**Problem to work on**:
Return a copy of each line in the listing that includes the word "black".

**Input data**:
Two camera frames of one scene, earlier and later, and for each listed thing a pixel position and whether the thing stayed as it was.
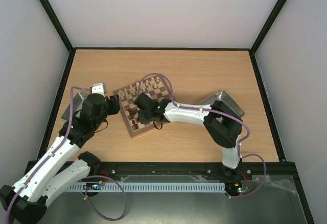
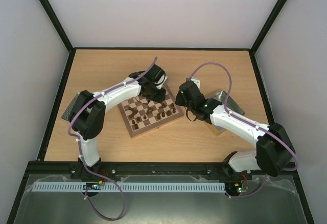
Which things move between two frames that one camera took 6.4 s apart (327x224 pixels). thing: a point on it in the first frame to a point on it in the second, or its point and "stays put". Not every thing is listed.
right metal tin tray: (223, 96) stays put
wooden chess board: (158, 88) stays put
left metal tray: (77, 103) stays put
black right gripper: (142, 115) to (182, 98)
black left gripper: (115, 105) to (161, 98)

**Response area**:
black right gripper: (142, 115) to (182, 98)
black left gripper: (115, 105) to (161, 98)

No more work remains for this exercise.